# [Work instruction]
A stretch of the entries below is to be set down exactly, running from the line with "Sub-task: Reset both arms" through the line with "Robot: pair of", both included, and no other line.

Collection entries:
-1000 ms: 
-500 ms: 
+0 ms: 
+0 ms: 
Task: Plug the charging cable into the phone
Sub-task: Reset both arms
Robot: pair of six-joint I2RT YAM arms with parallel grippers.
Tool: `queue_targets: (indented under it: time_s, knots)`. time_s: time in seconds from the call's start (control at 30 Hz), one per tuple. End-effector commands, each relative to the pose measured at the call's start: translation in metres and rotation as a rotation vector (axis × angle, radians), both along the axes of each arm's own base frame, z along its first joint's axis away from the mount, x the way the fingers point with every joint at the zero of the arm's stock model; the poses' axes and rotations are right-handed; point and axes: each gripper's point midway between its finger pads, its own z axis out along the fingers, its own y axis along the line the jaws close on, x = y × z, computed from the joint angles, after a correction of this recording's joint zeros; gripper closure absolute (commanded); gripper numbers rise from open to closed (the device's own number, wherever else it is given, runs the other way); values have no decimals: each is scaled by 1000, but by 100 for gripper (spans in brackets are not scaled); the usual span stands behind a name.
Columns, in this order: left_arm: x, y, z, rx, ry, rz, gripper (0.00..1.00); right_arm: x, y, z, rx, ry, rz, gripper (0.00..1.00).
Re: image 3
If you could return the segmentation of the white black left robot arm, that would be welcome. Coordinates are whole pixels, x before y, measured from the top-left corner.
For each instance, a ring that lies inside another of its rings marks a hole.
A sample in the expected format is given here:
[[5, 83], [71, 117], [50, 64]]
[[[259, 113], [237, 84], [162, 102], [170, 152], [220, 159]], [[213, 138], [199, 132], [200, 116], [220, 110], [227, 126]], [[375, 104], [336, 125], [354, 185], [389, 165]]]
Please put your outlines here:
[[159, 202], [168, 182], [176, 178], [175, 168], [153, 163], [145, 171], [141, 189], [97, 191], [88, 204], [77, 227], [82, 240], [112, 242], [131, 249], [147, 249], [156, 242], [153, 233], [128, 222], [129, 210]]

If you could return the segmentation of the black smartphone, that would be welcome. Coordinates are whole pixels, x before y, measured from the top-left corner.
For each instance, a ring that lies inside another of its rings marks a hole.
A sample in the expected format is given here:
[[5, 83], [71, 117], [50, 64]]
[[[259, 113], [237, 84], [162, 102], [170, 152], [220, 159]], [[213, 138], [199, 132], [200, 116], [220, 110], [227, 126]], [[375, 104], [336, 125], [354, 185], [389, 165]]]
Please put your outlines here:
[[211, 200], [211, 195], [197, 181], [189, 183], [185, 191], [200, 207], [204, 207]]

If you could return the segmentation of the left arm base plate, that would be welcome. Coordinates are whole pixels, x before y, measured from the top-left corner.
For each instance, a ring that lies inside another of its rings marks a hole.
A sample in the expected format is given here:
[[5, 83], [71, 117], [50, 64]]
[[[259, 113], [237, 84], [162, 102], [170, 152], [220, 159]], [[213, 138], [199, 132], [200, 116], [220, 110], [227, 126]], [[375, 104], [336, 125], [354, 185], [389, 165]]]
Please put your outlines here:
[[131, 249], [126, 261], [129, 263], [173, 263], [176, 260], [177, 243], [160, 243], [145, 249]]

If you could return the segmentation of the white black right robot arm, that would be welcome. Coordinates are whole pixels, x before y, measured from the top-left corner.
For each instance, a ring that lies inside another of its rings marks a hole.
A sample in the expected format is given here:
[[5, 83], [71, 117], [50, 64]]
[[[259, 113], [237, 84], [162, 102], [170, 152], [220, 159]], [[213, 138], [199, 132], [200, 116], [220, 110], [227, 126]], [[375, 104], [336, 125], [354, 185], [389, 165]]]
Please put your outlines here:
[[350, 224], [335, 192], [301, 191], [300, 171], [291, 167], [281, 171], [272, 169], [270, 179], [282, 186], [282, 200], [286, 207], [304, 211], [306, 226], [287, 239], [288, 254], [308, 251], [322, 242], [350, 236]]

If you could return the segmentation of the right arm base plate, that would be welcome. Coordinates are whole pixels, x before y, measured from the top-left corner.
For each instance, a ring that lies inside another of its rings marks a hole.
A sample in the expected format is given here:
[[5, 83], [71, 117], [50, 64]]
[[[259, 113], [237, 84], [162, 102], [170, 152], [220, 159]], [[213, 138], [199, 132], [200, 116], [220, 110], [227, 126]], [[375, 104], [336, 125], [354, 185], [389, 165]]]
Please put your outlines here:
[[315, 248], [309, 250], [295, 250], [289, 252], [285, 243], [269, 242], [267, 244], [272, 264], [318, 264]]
* * *
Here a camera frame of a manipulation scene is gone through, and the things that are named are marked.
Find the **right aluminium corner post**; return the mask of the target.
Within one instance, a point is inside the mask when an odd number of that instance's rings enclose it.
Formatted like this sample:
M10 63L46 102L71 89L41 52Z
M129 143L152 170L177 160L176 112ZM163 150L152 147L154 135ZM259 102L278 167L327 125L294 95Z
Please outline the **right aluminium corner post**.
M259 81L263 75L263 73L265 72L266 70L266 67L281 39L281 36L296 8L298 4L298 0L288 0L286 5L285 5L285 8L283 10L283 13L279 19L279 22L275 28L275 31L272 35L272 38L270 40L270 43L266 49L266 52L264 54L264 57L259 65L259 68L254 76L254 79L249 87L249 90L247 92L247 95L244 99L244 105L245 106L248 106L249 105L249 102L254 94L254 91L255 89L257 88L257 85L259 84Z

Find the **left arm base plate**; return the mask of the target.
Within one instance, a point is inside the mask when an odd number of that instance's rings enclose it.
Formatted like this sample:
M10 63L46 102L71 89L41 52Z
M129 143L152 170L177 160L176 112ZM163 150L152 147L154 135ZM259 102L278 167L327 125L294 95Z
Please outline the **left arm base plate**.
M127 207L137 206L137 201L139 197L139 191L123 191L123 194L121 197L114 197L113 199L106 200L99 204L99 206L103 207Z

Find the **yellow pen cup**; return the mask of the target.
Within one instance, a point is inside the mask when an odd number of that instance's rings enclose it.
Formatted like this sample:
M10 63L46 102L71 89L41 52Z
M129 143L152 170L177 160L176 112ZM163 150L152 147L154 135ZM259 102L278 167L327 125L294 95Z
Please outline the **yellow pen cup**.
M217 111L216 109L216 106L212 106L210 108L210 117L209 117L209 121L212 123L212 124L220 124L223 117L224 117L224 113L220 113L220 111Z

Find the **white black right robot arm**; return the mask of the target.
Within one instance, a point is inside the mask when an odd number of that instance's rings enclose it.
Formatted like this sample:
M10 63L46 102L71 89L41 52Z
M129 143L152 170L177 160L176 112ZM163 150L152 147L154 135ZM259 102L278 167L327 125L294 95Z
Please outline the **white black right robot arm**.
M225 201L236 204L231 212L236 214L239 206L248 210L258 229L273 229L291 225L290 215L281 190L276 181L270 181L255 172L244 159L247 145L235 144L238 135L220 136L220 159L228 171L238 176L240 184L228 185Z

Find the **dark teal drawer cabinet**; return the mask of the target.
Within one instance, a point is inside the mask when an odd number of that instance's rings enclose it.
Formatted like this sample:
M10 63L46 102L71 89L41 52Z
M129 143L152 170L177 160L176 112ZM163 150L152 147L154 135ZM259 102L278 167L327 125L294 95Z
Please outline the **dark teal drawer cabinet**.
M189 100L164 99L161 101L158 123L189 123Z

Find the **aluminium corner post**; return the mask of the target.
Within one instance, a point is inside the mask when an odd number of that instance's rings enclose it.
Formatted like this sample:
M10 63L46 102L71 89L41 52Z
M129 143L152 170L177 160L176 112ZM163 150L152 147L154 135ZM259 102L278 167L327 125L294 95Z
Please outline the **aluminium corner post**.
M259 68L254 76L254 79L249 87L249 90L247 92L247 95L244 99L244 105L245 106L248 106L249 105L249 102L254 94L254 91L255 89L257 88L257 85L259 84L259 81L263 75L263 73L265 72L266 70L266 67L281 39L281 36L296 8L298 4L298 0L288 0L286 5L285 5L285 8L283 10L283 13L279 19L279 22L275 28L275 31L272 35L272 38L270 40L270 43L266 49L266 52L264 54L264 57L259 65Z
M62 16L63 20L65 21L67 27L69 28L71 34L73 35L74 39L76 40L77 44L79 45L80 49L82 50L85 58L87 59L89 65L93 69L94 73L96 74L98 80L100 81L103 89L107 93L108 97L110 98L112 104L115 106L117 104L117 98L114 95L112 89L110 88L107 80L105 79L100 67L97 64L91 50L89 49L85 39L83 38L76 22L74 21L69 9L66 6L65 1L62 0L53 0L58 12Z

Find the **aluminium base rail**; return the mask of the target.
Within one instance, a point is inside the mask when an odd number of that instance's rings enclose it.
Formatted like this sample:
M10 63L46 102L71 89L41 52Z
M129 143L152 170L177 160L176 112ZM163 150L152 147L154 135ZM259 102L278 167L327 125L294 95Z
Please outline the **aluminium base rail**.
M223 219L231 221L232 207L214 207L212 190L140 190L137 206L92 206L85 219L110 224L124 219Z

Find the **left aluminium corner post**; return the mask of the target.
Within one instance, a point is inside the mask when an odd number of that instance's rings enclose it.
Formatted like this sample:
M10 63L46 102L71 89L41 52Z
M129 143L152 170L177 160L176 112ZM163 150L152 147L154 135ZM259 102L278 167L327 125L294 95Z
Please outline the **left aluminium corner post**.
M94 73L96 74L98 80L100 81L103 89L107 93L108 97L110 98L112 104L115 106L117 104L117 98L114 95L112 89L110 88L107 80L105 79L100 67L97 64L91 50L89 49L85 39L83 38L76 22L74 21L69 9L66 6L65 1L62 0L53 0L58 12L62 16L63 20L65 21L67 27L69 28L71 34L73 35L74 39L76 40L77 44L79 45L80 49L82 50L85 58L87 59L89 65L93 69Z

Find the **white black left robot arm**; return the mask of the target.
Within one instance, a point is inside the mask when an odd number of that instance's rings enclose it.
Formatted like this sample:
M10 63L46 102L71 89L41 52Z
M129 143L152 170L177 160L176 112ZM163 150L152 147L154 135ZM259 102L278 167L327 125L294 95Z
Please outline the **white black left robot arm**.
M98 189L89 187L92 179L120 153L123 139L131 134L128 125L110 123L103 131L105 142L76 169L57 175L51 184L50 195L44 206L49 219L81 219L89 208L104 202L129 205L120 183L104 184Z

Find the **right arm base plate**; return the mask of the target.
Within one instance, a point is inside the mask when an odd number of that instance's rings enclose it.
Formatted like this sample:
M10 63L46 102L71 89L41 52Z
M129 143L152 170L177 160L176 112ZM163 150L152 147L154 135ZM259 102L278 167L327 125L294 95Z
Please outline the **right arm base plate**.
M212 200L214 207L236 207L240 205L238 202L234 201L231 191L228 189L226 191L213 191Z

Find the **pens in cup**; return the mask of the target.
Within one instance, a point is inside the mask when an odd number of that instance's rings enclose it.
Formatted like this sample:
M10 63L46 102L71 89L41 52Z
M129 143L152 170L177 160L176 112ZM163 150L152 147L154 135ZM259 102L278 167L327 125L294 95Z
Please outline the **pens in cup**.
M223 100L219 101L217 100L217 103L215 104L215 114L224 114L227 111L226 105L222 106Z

# [Written solution]
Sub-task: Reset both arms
Robot: pair of six-joint I2RT YAM arms with parallel grippers.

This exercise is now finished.